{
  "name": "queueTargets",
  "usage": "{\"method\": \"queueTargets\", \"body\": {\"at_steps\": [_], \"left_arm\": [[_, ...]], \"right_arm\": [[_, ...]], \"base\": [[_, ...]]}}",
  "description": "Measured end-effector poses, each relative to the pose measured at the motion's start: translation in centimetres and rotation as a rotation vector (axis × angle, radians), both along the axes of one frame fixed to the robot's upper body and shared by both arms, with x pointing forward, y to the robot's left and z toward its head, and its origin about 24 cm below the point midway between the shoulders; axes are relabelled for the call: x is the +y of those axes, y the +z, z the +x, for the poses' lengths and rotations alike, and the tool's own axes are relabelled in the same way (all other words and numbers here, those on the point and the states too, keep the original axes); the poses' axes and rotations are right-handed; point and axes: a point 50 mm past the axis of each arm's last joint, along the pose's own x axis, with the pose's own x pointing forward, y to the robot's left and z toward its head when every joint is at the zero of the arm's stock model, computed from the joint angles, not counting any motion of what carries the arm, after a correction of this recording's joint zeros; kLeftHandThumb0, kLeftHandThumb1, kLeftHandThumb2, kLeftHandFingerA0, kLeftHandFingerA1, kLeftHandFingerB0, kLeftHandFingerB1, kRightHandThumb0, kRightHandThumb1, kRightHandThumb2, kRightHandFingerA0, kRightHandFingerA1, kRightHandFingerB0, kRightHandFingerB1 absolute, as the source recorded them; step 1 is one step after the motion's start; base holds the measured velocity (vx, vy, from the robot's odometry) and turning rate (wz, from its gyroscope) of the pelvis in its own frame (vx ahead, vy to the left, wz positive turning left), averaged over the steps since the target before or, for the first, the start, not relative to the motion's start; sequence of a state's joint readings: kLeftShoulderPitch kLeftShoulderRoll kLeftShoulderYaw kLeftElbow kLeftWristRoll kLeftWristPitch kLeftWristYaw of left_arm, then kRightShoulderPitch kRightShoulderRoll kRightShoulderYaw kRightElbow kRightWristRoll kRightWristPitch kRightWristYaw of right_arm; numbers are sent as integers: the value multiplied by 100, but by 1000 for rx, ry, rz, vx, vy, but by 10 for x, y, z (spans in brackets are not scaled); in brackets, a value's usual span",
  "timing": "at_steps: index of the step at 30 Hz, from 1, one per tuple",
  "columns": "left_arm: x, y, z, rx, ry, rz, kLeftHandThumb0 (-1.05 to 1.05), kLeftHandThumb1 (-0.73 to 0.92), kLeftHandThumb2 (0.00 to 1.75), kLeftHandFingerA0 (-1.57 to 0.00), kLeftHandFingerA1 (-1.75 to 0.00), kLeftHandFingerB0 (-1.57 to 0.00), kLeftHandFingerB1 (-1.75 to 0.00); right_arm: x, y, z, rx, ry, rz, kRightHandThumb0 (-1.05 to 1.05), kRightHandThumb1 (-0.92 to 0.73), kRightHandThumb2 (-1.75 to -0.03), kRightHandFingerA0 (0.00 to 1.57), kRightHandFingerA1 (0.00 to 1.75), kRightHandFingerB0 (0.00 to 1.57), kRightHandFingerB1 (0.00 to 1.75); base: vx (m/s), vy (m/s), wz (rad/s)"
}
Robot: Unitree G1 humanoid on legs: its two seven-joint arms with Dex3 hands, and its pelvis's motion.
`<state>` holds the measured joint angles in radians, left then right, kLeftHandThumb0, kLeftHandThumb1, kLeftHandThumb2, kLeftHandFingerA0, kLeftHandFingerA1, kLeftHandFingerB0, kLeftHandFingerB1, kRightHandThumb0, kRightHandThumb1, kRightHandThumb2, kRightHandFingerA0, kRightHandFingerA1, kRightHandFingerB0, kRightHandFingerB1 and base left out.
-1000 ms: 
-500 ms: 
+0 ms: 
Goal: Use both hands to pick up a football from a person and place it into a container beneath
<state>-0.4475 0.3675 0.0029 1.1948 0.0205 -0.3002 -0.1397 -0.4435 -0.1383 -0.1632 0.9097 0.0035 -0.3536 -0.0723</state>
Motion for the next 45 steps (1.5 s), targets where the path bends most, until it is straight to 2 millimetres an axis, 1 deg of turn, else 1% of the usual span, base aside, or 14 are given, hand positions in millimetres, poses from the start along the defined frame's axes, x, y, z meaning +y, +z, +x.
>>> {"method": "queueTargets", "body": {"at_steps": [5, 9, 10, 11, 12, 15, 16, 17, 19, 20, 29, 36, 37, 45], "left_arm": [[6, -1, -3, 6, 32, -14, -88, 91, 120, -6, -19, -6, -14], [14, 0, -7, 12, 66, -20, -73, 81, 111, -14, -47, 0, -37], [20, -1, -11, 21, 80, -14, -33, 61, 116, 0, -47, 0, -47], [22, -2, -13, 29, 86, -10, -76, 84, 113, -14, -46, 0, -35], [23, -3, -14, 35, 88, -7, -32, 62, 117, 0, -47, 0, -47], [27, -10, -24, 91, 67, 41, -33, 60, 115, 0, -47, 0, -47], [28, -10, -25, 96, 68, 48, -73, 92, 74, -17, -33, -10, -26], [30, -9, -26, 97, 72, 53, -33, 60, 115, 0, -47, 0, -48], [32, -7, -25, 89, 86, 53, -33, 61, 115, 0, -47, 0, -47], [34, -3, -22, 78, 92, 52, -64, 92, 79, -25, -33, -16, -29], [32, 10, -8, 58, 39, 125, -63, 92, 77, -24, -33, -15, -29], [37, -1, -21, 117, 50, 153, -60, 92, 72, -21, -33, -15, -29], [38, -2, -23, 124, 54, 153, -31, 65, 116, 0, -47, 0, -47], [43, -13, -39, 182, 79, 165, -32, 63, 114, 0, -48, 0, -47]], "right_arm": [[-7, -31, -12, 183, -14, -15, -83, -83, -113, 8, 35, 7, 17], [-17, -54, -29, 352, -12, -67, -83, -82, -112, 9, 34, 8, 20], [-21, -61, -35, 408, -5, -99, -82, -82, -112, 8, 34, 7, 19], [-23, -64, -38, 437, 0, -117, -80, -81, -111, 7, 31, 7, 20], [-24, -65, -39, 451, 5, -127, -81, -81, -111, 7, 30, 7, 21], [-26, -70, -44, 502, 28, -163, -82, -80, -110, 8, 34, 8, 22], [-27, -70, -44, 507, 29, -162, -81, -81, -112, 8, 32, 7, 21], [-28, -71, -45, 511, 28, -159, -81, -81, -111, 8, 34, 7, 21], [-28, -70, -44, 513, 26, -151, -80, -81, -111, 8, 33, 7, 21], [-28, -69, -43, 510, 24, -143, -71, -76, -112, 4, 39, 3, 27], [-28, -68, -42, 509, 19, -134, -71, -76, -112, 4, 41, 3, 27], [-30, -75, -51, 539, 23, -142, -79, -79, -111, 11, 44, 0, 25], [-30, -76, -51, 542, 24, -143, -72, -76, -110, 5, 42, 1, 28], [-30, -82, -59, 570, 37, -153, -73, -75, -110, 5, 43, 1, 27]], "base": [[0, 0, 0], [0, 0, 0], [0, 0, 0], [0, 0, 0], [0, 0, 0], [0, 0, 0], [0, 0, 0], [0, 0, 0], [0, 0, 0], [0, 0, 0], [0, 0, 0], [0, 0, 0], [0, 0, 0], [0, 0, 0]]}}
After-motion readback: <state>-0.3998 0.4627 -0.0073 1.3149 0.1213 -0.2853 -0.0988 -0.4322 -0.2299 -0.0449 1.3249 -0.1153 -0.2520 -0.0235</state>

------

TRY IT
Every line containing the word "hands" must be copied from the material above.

REPLY TO THE EXERCISE
Robot: Unitree G1 humanoid on legs: its two seven-joint arms with Dex3 hands, and its pelvis's motion.
Goal: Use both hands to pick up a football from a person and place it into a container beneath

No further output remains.